Although rising prices for manufacturers do not necessarily translate into higher consumer price inflation, they do indicate pressure on profits for those who do not pass along higher prices.
Simon Hayes, economist at Barclays Capital, said the data suggested it was the weakness of sterling – which also appears to be boosting export demand – that was behind higher prices. “Its effect on consumer goods price inflation will depend on the extent to which producers pass on these costs to consumers, which so far has been significant,” Mr Hayes said.

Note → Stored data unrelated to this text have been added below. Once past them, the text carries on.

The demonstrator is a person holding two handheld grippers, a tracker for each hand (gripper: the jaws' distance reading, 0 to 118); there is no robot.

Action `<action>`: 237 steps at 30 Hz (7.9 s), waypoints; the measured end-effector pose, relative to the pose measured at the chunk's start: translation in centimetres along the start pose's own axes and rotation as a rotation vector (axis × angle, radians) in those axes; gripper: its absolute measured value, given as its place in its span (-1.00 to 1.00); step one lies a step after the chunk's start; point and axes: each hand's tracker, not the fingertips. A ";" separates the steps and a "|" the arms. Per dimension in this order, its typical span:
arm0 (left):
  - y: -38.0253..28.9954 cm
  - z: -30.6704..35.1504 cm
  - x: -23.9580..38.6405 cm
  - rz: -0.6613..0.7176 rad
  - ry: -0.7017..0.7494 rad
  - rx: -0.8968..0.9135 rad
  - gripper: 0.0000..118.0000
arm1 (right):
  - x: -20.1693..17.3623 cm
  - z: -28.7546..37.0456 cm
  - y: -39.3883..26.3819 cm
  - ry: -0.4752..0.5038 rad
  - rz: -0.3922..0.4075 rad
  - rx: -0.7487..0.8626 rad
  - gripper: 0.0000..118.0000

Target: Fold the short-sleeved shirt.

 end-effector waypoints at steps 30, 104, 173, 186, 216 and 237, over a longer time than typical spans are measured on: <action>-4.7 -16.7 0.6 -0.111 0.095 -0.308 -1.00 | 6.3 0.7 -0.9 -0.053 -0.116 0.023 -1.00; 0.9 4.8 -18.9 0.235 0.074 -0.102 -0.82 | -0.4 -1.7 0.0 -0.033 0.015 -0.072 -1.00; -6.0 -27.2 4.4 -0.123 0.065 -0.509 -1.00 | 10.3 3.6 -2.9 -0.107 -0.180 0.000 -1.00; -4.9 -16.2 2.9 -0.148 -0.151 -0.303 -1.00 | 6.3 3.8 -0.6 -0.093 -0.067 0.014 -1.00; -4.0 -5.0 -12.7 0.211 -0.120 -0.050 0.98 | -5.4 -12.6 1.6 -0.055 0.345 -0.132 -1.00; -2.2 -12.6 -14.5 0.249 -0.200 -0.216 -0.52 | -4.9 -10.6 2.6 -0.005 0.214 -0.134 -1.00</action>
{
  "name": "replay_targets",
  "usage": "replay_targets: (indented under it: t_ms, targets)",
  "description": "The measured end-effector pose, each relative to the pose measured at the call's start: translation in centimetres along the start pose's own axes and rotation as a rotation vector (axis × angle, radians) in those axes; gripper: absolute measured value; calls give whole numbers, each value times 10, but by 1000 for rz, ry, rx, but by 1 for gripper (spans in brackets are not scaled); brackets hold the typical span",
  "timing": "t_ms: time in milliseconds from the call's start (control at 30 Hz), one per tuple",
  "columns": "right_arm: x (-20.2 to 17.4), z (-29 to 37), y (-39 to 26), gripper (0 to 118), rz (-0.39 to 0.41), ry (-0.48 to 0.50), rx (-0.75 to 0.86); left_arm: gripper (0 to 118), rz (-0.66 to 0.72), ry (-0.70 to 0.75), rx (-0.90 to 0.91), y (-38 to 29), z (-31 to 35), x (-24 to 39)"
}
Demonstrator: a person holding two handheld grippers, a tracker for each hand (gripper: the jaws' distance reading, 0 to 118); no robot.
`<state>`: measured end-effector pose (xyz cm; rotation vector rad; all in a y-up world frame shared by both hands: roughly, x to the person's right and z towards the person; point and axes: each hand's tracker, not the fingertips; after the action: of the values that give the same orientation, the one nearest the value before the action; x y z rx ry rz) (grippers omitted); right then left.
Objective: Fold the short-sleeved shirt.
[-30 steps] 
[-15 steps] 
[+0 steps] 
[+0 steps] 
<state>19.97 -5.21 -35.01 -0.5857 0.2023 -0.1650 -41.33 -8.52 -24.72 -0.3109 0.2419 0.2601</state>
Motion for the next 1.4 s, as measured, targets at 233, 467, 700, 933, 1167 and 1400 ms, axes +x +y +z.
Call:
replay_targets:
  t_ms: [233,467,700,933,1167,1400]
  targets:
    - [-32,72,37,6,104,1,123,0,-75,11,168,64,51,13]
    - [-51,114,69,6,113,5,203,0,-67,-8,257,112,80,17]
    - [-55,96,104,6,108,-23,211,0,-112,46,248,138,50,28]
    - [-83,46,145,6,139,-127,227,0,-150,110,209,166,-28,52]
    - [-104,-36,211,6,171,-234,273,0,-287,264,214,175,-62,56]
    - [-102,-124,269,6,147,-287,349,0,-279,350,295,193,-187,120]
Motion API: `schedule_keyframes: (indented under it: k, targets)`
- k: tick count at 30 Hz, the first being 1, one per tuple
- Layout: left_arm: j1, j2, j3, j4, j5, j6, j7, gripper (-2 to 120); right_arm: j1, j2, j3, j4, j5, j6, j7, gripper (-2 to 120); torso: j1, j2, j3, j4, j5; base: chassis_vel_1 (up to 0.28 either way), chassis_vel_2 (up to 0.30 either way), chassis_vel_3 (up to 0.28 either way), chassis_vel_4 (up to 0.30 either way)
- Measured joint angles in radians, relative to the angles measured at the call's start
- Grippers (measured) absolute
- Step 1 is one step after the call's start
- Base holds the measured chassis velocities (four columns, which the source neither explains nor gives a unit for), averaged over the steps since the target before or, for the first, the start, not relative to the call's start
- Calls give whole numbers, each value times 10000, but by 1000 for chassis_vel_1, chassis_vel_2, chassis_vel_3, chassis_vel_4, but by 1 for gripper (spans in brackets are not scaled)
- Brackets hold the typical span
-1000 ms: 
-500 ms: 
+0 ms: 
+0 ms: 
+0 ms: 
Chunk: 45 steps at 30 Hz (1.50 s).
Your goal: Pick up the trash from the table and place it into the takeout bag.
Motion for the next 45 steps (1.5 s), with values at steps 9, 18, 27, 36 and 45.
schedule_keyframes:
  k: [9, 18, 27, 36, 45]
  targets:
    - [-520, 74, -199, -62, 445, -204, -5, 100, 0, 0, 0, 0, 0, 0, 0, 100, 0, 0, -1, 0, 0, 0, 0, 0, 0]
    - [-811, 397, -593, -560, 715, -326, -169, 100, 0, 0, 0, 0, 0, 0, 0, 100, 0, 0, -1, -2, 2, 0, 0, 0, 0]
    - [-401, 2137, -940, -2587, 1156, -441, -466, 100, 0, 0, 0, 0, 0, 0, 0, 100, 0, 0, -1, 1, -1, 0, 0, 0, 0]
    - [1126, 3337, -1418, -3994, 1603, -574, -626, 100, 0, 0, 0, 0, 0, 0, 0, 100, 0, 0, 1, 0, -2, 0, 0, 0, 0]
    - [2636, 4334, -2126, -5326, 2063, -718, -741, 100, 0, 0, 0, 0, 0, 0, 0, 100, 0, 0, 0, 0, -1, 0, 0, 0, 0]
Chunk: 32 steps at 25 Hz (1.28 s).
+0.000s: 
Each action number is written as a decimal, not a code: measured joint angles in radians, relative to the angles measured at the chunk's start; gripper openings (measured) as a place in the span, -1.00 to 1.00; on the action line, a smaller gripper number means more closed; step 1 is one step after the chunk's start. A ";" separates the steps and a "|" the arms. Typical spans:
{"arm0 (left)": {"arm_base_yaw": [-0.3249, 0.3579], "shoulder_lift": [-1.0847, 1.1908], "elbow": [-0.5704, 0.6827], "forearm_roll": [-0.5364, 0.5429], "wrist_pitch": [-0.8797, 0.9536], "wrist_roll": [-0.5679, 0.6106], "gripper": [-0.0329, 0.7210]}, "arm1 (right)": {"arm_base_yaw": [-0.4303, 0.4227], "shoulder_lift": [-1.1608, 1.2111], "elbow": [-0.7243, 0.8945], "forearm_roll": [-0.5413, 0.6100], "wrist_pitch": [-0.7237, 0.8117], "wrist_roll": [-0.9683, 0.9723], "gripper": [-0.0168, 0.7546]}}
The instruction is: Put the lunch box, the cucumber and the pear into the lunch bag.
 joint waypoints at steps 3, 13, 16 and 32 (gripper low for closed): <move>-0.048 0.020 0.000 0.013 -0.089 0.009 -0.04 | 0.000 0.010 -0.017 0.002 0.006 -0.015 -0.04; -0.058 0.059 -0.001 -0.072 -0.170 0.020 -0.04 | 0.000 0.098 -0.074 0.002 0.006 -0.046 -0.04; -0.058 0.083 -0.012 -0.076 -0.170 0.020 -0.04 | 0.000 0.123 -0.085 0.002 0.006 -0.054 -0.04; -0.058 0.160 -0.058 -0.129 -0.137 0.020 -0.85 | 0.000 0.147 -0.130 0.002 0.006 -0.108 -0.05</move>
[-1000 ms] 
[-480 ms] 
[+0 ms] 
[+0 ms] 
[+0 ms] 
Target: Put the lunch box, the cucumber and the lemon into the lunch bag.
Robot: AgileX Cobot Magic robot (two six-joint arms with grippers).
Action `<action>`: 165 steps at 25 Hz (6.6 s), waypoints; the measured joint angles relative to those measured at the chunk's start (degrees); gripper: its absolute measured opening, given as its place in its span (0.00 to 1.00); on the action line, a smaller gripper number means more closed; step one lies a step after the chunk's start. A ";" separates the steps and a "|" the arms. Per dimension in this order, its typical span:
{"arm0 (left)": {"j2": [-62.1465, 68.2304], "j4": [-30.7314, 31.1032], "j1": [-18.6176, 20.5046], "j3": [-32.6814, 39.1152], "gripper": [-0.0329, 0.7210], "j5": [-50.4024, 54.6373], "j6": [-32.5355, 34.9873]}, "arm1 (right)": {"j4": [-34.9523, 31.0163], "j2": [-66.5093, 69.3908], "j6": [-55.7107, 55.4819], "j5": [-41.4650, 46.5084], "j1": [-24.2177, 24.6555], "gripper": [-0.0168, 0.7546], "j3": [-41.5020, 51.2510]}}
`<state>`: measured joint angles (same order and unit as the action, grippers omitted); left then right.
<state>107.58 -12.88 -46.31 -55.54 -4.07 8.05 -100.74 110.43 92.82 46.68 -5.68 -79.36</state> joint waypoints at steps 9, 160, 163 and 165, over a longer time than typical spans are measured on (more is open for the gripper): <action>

In a speech on Monday Charlie Bean, deputy governor of the Bank of England, touched on the relationship between the weaker pound and inflation, saying the latter had been well above what the Bank’s monetary policy committee had forecast. Even if the causes were temporary, he said, there was a risk that general expectations of rising prices might eventually affect the long-term trend of prices and wages.
“But given the unexpected strength of inflation in recent months, this risk [of rising inflationary pressure] has probably increased of late. So we shall be watching these indicators, and their impact on wages and prices, like proverbial hawks,” Mr Bean said.
Above-target inflation was likely to continue “for a while yet”. Although the MPC believed temporary factors were driving rates, it would “become appropriate to begin withdrawing the current extraordinary degree of monetary stimulus. And when that point comes, the MPC will aim to do so in a timely but measured fashion”.